- _YOUR OBJECTIVE_
Look through the lines below; wherever the word "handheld" appears, copy that line.

- _MATERIALS PROVIDED_
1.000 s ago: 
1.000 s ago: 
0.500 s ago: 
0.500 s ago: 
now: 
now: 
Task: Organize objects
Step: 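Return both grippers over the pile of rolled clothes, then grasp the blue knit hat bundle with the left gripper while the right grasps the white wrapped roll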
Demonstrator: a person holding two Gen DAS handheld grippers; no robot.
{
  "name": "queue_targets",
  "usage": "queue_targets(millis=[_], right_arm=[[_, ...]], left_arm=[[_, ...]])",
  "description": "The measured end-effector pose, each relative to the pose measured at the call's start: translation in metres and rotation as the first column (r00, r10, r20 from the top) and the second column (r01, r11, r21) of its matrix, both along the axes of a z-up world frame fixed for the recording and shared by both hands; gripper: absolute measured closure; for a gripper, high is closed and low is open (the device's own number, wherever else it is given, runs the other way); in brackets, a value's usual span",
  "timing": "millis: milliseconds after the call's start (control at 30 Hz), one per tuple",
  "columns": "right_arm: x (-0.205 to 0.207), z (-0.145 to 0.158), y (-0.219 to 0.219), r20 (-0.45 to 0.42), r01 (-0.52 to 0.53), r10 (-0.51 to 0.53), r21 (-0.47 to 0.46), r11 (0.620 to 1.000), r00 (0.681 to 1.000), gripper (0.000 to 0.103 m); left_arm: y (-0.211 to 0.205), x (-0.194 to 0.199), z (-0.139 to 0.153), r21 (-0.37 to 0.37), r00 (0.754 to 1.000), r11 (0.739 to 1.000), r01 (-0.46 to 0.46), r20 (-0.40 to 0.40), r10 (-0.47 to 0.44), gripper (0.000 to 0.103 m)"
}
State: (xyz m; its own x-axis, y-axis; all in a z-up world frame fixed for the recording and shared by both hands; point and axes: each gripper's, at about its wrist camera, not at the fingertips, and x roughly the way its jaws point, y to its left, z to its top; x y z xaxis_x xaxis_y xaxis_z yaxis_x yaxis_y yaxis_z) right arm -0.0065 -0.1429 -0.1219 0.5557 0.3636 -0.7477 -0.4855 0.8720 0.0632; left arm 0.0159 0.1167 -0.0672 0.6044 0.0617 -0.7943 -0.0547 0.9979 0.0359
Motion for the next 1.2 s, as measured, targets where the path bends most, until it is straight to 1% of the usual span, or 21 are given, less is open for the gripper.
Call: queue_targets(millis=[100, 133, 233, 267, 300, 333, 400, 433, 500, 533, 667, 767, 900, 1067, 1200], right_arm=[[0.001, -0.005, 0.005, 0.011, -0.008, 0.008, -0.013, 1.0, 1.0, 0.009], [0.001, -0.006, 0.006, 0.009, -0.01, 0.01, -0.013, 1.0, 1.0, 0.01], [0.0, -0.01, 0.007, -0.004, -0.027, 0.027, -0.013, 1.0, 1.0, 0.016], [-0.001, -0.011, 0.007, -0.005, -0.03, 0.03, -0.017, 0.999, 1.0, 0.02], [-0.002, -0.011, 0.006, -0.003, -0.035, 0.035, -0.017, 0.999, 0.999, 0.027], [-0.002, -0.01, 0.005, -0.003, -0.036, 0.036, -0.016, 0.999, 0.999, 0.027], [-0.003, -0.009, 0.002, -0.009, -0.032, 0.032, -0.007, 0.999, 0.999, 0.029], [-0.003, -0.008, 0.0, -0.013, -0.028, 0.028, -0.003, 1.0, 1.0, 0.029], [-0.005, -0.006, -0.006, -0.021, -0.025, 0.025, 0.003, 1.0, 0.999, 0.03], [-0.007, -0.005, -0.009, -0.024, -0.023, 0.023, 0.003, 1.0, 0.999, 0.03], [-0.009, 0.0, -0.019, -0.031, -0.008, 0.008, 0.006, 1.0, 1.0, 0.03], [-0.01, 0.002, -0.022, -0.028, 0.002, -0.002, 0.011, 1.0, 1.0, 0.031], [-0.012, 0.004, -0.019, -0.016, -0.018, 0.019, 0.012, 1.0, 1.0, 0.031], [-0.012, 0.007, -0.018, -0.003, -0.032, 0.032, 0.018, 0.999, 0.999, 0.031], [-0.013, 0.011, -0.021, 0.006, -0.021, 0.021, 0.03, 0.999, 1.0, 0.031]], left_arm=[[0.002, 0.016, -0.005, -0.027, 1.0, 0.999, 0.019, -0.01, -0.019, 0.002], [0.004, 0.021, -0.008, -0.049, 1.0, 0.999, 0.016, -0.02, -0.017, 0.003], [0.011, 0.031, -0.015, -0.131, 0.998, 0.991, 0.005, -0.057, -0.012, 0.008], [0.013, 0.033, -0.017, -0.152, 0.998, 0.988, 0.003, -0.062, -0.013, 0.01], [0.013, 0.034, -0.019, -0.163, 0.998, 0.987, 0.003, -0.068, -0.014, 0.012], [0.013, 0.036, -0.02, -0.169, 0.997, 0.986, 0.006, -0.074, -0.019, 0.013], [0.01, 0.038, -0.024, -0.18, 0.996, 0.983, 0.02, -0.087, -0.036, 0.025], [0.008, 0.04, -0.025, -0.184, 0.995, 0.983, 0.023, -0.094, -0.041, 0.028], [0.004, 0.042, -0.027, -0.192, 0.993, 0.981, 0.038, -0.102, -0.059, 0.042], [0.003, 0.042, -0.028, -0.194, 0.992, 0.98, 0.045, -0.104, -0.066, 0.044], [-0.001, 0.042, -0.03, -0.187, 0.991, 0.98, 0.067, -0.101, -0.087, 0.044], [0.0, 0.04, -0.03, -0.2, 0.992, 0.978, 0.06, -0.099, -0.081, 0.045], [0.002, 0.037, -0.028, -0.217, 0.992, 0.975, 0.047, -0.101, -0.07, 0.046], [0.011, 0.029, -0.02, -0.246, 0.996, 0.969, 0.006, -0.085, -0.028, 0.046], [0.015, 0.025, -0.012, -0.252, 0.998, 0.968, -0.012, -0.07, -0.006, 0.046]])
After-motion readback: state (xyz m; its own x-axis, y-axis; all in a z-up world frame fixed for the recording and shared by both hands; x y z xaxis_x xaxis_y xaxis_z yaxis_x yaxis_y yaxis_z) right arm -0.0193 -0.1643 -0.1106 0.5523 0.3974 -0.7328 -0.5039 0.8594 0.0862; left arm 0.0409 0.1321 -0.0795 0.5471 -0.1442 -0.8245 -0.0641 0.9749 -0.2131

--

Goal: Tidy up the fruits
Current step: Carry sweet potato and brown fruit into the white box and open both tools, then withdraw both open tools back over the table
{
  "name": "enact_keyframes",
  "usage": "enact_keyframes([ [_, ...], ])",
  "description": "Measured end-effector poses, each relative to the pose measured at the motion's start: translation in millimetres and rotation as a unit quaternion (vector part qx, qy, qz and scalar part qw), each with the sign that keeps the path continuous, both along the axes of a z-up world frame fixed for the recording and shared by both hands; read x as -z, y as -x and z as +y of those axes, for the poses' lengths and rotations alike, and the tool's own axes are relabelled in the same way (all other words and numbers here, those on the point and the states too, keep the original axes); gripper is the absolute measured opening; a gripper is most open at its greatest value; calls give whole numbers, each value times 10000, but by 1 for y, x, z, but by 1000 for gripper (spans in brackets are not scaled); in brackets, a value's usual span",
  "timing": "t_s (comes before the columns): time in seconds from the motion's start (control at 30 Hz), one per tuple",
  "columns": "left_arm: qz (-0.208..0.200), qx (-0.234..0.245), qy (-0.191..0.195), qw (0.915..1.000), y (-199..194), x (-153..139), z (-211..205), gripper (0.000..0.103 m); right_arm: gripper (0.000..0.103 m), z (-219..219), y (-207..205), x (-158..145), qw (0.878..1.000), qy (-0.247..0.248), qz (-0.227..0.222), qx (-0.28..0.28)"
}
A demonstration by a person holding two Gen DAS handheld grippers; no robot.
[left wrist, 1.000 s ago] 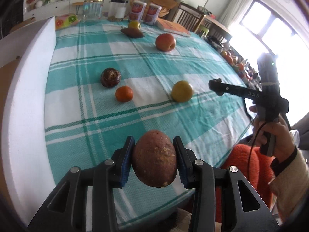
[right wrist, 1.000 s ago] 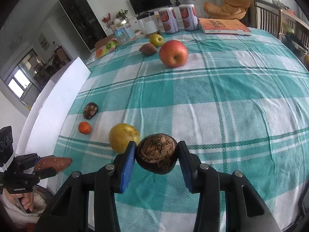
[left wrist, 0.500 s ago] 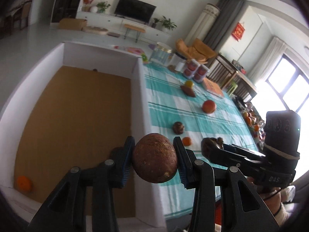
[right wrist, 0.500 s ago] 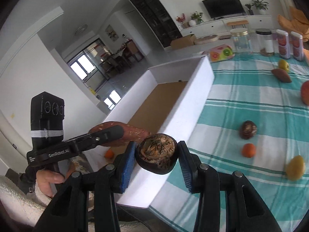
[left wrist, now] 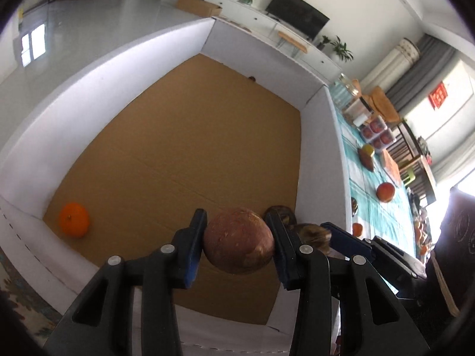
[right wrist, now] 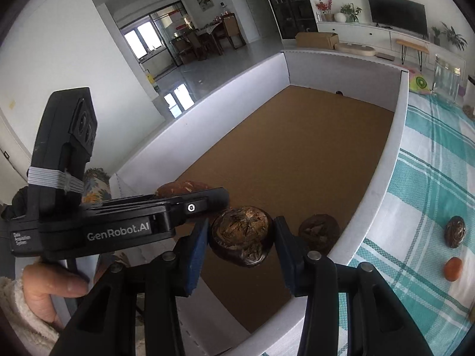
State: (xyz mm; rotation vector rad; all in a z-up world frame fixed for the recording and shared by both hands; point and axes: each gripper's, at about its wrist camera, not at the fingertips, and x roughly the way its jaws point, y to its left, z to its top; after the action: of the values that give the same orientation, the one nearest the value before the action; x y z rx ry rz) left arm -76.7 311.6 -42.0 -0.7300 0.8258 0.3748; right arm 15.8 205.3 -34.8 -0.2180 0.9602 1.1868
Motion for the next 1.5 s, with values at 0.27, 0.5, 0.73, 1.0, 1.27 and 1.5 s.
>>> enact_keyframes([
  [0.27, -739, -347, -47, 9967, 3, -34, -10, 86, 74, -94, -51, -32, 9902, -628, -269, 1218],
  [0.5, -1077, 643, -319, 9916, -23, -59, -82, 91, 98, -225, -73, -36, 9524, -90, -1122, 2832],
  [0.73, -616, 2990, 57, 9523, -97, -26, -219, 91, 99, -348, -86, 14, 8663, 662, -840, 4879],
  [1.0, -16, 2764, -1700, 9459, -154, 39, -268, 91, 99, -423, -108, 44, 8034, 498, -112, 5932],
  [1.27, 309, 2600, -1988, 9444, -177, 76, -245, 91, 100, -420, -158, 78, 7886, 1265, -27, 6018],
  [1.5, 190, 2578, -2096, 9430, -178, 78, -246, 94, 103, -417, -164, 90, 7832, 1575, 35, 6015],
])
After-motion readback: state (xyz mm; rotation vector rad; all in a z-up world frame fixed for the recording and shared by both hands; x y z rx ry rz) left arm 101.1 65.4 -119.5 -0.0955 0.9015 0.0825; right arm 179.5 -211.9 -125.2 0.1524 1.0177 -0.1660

- _EXPECTED ANSWER_
Demonstrator: a person holding two Gen DAS handheld grippers; no robot.
A demonstration by a person holding two Gen DAS handheld grippers; no robot.

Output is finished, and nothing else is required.